The Israel Electricity Authority (IEA) held three tenders in 2016, 2017, and 2019 using the clearing price method. In this approach, bidders submit generation capacities and fixed-tariff offers per kilowatt-hour without knowing the final capacity the regulator will select.
“The tender quota ultimately determines the market-clearing price. Multiple companies submit bids offering varying prices for producing different output quantities, yet the final price awarded to all winning companies is uniform, irrespective of the individual prices they initially proposed,” the researchers said. “Bids are ranked, and the firms offering the lowest tariffs are selected until the quota is met.”
The clearing price method set a production quota of 235 MW with a tariff of ILS 0.199 ($0.053)/kWh in the first tender, 105 MW with ILS 0.1978/kWh in the second, and 220 MW with ILS 0.188/kWh in the third. Twelve firms won in the first tender, while only six participated in the second and third. The largest firm received 33.83% of the total quota across the three tenders.
“After the third tender, Firm A received 190 MW in quotas, Firm B 110 MW, Firm C 101 MW, and the other winners up to 55 MW,” the academics said. “These findings may imply that if future tenders continue to use the same method, the result will be an oligopolistic market, meaning a more concentrated market. According to the economic literature, this market may be more efficient in production but would prove costly to the country’s economic welfare.”

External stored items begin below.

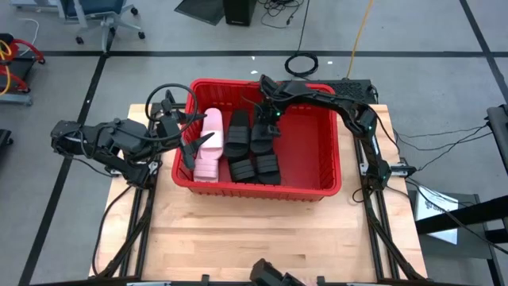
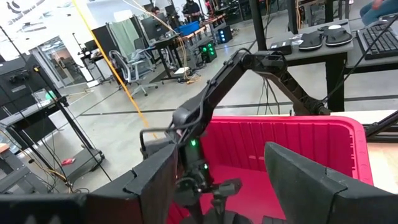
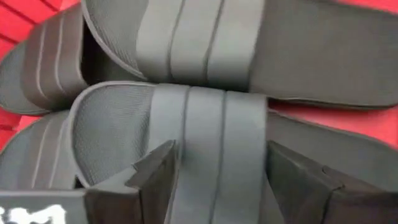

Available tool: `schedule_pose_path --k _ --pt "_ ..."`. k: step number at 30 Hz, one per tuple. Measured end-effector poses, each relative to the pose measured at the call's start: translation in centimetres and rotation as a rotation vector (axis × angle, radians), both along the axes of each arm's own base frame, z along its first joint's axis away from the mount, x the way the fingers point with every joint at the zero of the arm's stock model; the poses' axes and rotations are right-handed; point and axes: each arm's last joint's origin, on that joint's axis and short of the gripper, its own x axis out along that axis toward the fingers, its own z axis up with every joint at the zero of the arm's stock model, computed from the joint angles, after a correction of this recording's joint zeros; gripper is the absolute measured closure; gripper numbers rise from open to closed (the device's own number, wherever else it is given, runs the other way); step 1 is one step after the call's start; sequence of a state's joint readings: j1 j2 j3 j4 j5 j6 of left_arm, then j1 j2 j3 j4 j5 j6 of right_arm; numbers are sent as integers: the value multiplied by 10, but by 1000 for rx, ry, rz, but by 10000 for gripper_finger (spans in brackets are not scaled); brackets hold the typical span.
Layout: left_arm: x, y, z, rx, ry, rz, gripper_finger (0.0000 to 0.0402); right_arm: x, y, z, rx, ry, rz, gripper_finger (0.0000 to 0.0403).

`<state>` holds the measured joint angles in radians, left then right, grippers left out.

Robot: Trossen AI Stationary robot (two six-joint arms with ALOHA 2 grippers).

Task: Pick and place slides into bin
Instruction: Put the black slide into the red bin, then return to Home Position

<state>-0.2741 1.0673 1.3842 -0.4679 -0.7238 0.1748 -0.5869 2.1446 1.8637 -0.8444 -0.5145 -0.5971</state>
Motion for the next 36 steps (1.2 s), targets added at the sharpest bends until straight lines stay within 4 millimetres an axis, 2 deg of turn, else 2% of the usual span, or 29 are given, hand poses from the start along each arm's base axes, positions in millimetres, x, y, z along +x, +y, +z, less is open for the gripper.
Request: schedule_pose_path --k 10,17,25,29,32,36 --pt "0 0 0 0 0 0 153 -11 7 46 -60 -88 -25 167" --pt "-3 1 -1 14 22 7 153 -27 18 93 -107 -184 -66 175" --pt "-7 0 -4 19 63 -2 153 -64 50 170 -71 -347 -199 170" --pt "-6 0 -5 20 67 -3 153 -84 66 204 -107 -464 -205 172" --pt "-4 -1 -6 19 70 -8 153 -99 76 223 -104 -522 -228 175" --pt "-3 -1 -7 0 70 -15 153 -113 85 238 2 -549 -331 175"
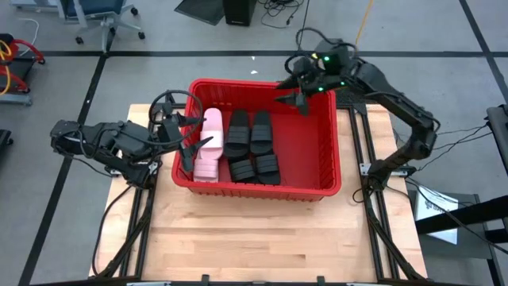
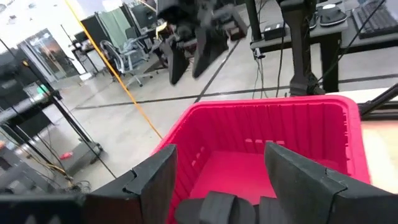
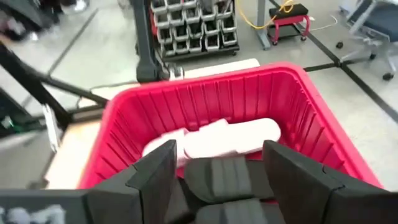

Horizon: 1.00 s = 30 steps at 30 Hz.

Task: Pick and place slides into bin
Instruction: Return to Home Position

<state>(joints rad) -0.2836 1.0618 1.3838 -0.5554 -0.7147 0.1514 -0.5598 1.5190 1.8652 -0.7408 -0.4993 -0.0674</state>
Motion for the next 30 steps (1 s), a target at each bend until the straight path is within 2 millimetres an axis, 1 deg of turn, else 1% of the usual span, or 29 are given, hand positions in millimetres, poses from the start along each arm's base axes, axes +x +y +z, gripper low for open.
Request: schedule_pose_path --k 4,7,10,13,16,19,24,27,30 --pt "0 0 0 -53 -23 4 153 -10 16 7 33 -18 8 170" --pt "-3 0 1 -87 -43 6 153 -14 30 2 37 -15 45 171" --pt "-5 -4 -1 -70 -16 -20 153 -22 47 -5 45 -37 77 174" --pt "-5 -12 -2 -78 6 -113 153 -34 64 -11 35 -89 113 176" --pt "-4 -18 2 -92 -21 -254 153 -48 77 -22 55 -135 129 173" --pt "-2 -18 4 -87 -33 -341 153 -64 88 -28 64 -199 138 171" --pt "3 -5 0 -78 8 -284 153 -93 99 -32 26 -284 142 173" --pt "6 11 0 -95 -3 -220 153 -108 103 -30 6 -319 128 175" --pt "8 25 -1 -93 20 -216 153 -119 105 -30 -10 -342 117 175"
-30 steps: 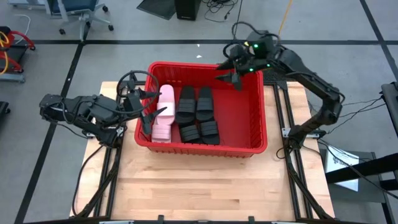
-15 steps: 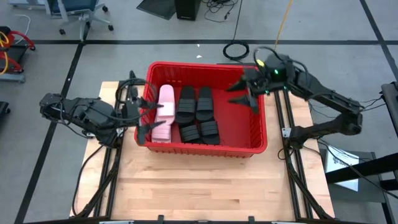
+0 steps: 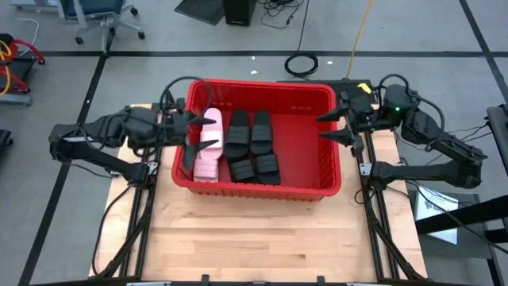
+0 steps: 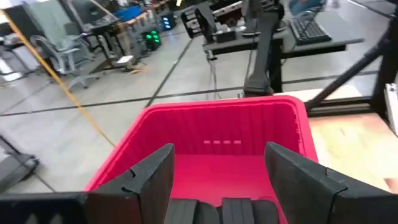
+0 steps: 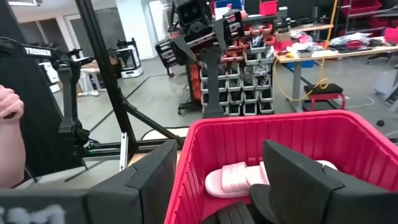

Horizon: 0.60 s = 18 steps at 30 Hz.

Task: Pick and place slides into bin
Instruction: Return to Home Position

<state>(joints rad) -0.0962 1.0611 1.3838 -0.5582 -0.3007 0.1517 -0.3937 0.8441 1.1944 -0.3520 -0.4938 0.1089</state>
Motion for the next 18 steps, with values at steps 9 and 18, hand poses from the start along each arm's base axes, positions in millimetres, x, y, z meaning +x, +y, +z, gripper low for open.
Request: schedule_pose_path --k 9,18 --pt "-1 29 -1 -6 19 43 153 -14 -6 -14 -7 3 -97 173" --pt "-1 33 -1 -29 17 25 153 -14 -25 -15 64 -28 -56 171"
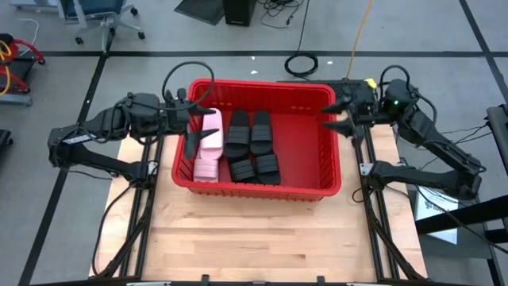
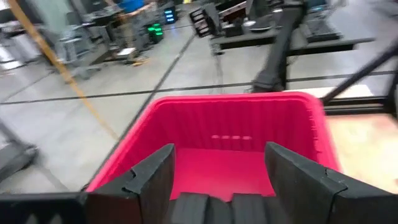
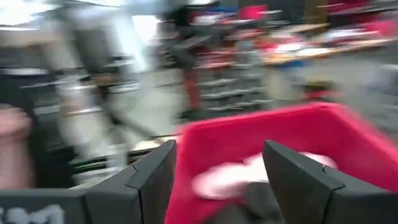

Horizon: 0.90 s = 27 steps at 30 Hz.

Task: Pick and place slides into bin
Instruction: Return to Home Position

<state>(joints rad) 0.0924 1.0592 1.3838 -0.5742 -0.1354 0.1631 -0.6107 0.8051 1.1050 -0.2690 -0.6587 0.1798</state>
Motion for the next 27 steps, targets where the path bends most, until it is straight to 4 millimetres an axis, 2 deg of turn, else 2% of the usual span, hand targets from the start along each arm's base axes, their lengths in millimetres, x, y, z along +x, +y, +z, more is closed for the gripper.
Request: schedule_pose_path --k 3,10,18,27 --pt "1 -5 0 -5 -4 -56 153 9 3 -2 36 -30 141 170" --pt "2 -17 3 -6 -29 -111 153 11 25 -11 40 -53 208 176" --pt "2 -27 3 11 -29 -124 153 4 55 -11 23 -105 244 170" --pt "0 -35 -4 -4 -35 -135 153 1 76 -32 9 -93 220 176"
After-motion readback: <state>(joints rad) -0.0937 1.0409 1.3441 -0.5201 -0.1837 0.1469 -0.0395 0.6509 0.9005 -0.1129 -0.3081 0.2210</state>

Using the tender outcomes and a fitted demand curve, the scientists applied the Cournot oligopoly model to calculate the economic welfare loss rate and simulate future scenarios in Israel's market. The Cournot model assumes firms' products are perfect substitutes, and each firm's strategy involves selecting production quantities simultaneously.
“The equilibrium obtained from the Cournot model allowed us to calculate measures of economic welfare, including consumer surplus in the electricity sector, producer surplus, and the loss attributed to maintaining competition by allowing less efficient firms to win the tender (i.e., technological inefficiencies),” the group said. “Additionally, we assessed the decrease in economic welfare due to market power resulting from the lack of competition (i.e., the calculated economic welfare loss relative to the most efficient outcome).”

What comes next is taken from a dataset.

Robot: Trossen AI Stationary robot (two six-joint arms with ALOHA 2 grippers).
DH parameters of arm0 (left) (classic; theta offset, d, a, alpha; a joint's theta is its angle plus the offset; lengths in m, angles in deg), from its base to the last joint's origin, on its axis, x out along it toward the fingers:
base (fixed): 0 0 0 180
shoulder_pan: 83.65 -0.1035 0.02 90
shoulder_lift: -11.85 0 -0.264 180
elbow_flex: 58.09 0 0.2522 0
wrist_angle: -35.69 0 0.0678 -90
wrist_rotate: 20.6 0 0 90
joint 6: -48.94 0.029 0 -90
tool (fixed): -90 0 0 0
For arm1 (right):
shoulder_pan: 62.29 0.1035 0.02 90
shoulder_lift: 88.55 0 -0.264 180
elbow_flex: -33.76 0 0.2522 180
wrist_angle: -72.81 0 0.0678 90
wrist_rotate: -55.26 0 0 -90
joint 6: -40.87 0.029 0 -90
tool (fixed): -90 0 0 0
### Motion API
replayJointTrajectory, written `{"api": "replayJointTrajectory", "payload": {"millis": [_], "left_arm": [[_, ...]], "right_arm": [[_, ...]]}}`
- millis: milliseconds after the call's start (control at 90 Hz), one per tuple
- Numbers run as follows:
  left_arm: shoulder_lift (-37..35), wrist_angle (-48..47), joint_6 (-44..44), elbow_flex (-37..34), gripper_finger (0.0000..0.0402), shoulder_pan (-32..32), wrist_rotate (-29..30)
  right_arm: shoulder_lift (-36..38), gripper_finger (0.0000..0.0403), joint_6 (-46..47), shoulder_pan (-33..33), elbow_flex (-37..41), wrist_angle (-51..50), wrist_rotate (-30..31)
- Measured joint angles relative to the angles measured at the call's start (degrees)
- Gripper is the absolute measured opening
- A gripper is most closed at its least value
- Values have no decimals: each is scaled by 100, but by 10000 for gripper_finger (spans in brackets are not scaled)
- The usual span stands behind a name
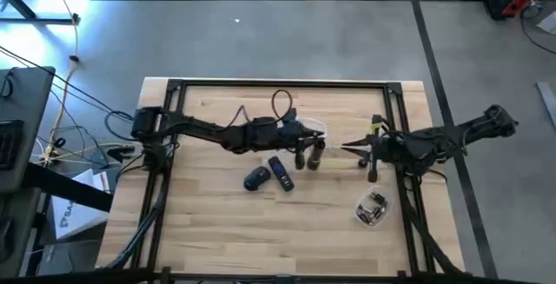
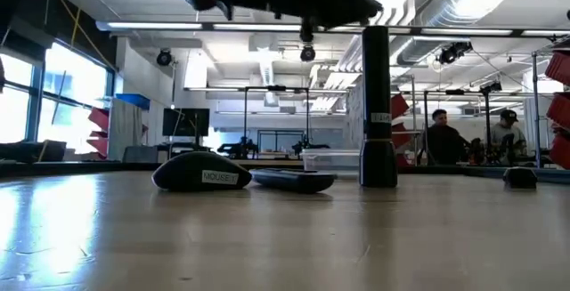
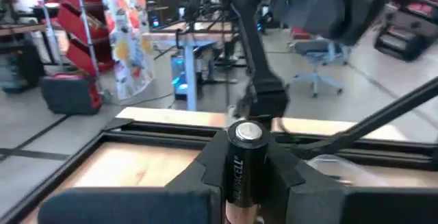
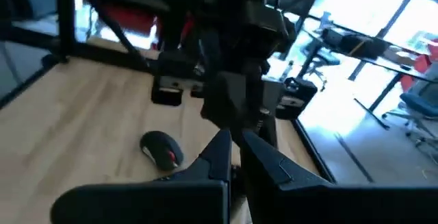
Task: Insert battery
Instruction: Insert the black battery into the flashlight
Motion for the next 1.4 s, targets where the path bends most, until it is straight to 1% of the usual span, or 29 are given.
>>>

The results showed that economic welfare loss from market power abuse was lower than that from technological inefficiencies. In the first tender, market power caused about 9% welfare loss, 14% in the second, and 12% in the third. In contrast, technological inefficiencies led to welfare losses of about 41%, 37%, and 28% in each tender, respectively.

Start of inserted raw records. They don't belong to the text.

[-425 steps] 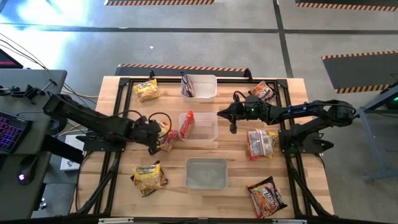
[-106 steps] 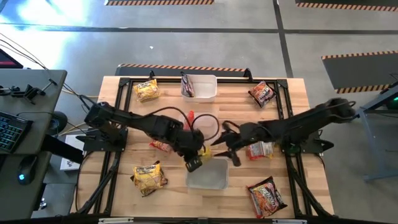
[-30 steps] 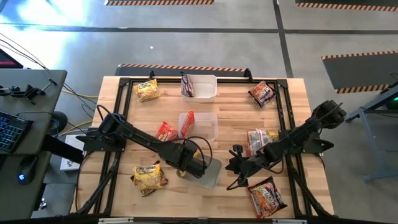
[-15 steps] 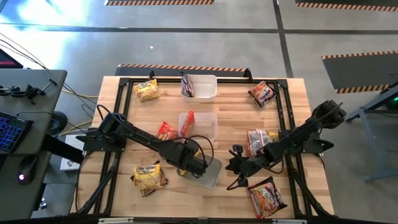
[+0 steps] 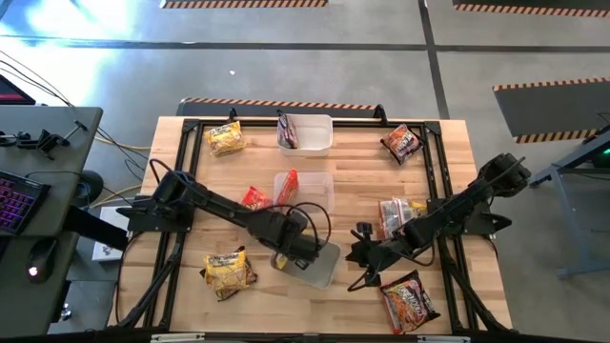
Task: Sort Maruchan noodles
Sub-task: Put the yellow noodle pack into the gray bin
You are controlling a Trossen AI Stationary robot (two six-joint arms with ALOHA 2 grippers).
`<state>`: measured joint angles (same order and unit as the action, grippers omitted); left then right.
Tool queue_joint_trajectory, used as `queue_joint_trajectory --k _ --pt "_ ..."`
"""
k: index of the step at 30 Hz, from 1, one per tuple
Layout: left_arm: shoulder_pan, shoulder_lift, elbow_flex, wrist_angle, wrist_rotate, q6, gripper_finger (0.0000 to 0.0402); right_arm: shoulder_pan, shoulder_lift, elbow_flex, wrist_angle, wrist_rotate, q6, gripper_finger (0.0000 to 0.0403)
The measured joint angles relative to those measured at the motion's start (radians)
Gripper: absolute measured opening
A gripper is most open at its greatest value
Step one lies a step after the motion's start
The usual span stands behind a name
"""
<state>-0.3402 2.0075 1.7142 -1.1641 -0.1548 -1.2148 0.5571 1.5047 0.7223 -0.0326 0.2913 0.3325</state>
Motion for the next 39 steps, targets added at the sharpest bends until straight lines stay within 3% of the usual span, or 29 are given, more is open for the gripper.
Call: queue_joint_trajectory --k 19,26,35,39 --pt "0.020 -0.045 0.033 -0.154 -0.012 0.109 0.0141 0.000 0.000 0.000 -0.001 0.000 -0.001 0.0000" --pt "-0.004 -0.061 0.140 -0.214 -0.103 0.330 0.0137 0.000 0.000 0.000 -0.003 0.027 -0.029 0.0000" --pt "-0.008 -0.172 0.058 0.068 -0.143 0.593 0.0046 0.057 0.000 0.000 -0.009 0.172 -0.080 0.0000" --pt "-0.033 -0.239 -0.011 0.199 -0.194 0.684 0.0005 0.088 -0.001 -0.050 0.073 0.250 -0.080 0.0000"
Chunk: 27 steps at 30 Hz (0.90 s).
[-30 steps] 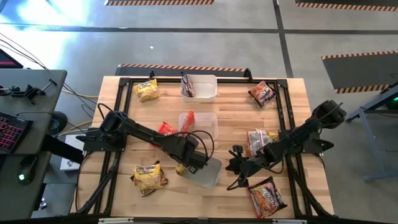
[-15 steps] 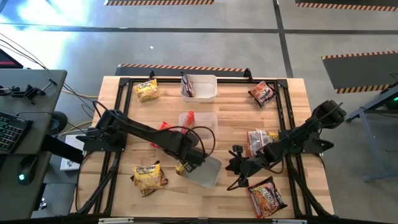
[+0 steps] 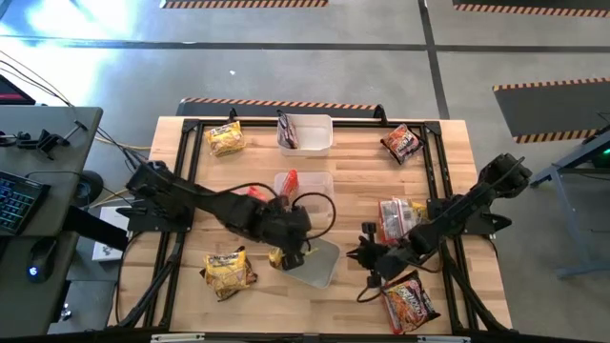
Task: Sort Maruchan noodles
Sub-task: Put the yellow noodle pack into the gray bin
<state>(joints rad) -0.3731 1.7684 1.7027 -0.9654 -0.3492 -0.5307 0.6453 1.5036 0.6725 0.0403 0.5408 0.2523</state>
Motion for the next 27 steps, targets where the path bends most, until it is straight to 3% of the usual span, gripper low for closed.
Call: queue_joint_trajectory --k 5,8,12,14,18,22,27 --pt "-0.018 -0.093 -0.158 0.220 0.003 0.091 0.0008 0.005 0.000 -0.122 0.264 0.005 -0.001 0.0000" --pt "-0.024 -0.147 -0.281 0.409 0.069 0.145 0.0002 0.005 0.000 -0.163 0.375 0.008 -0.013 0.0000" --pt "-0.031 -0.217 -0.440 0.630 0.144 0.191 0.0002 0.005 0.000 -0.166 0.391 0.025 -0.018 0.0000" --pt "-0.039 -0.259 -0.496 0.662 0.147 0.205 0.0001 0.002 0.000 -0.164 0.383 0.042 -0.015 0.0000" --pt "-0.065 -0.358 -0.554 0.660 0.043 0.197 0.0001 -0.036 0.000 -0.164 0.378 0.071 0.050 0.0000" --pt "-0.103 -0.471 -0.614 0.642 -0.078 0.199 0.0001 -0.101 0.000 -0.153 0.354 0.031 0.107 0.0000" --pt "-0.135 -0.611 -0.828 0.774 -0.151 0.209 0.0000 -0.184 0.000 -0.075 0.246 0.001 0.078 0.0000"
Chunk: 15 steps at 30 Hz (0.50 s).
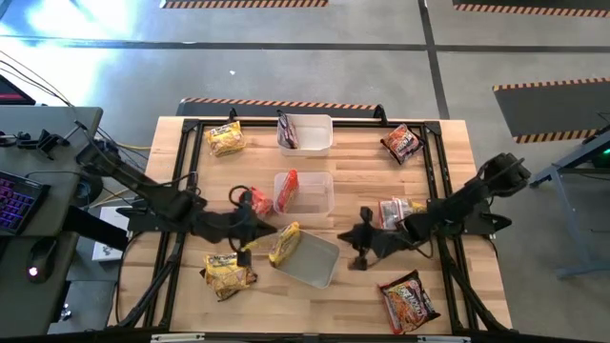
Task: Sort Maruchan noodles
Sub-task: Put the yellow noodle pack into the gray bin
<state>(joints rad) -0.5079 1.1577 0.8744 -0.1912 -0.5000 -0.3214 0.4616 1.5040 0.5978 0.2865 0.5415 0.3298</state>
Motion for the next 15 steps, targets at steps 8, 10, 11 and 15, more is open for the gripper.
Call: queue_joint_trajectory --k 8,10,11,15 --pt "0.027 -0.159 -0.355 0.340 0.156 -0.070 0.0000 -0.177 0.007 0.140 -0.121 -0.232 -0.084 0.0000" --pt "0.029 -0.189 -0.383 0.304 0.156 -0.074 0.0000 -0.221 0.020 0.174 -0.135 -0.249 -0.094 0.0000" --pt "0.031 -0.192 -0.388 0.293 0.156 -0.084 0.0000 -0.240 0.026 0.188 -0.152 -0.258 -0.095 0.0000" --pt "0.058 -0.210 -0.398 0.142 0.151 -0.171 0.0000 -0.291 0.106 0.282 -0.232 -0.315 -0.117 0.0000"
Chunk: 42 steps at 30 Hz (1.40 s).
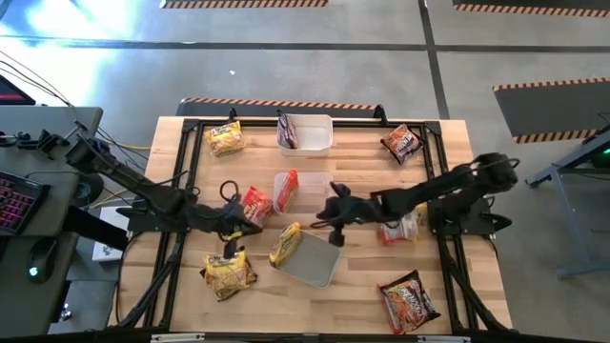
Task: Sort Maruchan noodles
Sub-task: Put the yellow noodle pack into the gray bin
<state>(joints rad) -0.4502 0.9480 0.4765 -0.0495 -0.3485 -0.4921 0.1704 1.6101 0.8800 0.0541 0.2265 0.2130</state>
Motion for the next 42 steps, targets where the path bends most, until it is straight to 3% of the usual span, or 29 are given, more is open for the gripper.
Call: queue_joint_trajectory --k 3,9,16,21,26,31,36,42 --pt "0.020 -0.001 -0.003 -0.113 0.028 -0.073 0.0000 -0.007 0.070 0.100 -0.076 0.002 -0.023 0.0000" --pt "0.042 0.026 0.002 -0.105 0.056 -0.054 0.0000 -0.009 0.190 0.250 -0.146 -0.047 -0.057 0.0000" --pt "0.066 0.060 0.003 -0.065 0.057 -0.038 0.0000 -0.014 0.291 0.320 -0.167 -0.135 -0.062 0.0000" --pt "0.067 0.091 0.001 -0.056 0.052 -0.025 0.0000 -0.007 0.304 0.330 -0.089 -0.230 -0.168 0.0000" --pt "0.069 0.153 -0.001 0.020 0.051 0.013 0.0000 0.004 0.286 0.331 -0.073 -0.256 -0.269 0.0000" --pt "0.070 0.244 0.000 0.148 0.092 0.063 0.0000 0.033 0.167 0.331 -0.206 -0.254 -0.296 0.0000" --pt "0.077 0.320 0.001 0.182 0.114 0.067 0.0000 0.112 0.032 0.308 -0.464 -0.266 -0.197 0.0000" --pt "0.076 0.345 -0.002 0.228 0.123 0.075 0.0000 0.221 -0.009 0.172 -0.509 -0.308 -0.025 0.0000"
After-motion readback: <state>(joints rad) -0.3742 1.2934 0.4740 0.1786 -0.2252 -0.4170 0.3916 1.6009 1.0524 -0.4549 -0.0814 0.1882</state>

The scientists used the results of the most recent tender to assess the impact of further market downsizing, from the current six companies to a monopoly.
“The comparison shows that as the market shrinks in terms of the number of firms, the cost of maintaining competition (that is, production by less efficient firms) imposes a decreasing economic burden,” said the scientists. “Surprisingly, economic welfare loss is minimal with only two winning firms. If we are left with only one firm, electricity production will cost less, but the monopolistic player will install approximately 31% less capacity than that obtained in the third tender. Thus, the monopoly company will maximize its profits at the expense of the consumer and society’s overall welfare.”
To conclude, Professor Rubin and Dr. Cohen said that Israeli policymakers should be aware that while lowering production costs, thier tenders have also led to increased market concentration, which diminishes competition. “To avoid this, policymakers should refrain from imposing firm capacity limits in tenders, as these may allow less competitive firms to secure contracts, ultimately reducing sector efficiency and raising the economic burden on the public,” they said. “Instead, tenders should aim to foster competition by offering temporary support to smaller firms, without compromising overall efficiency.”
They presented their results in “Preserving competition and economic welfare in Israel’s PV market,” which was recently published in Utilities Policy. The research was conducted at the Faculty of Management at Ben-Gurion University of the Negev, based on the doctoral thesis of Miriam Tourgeman.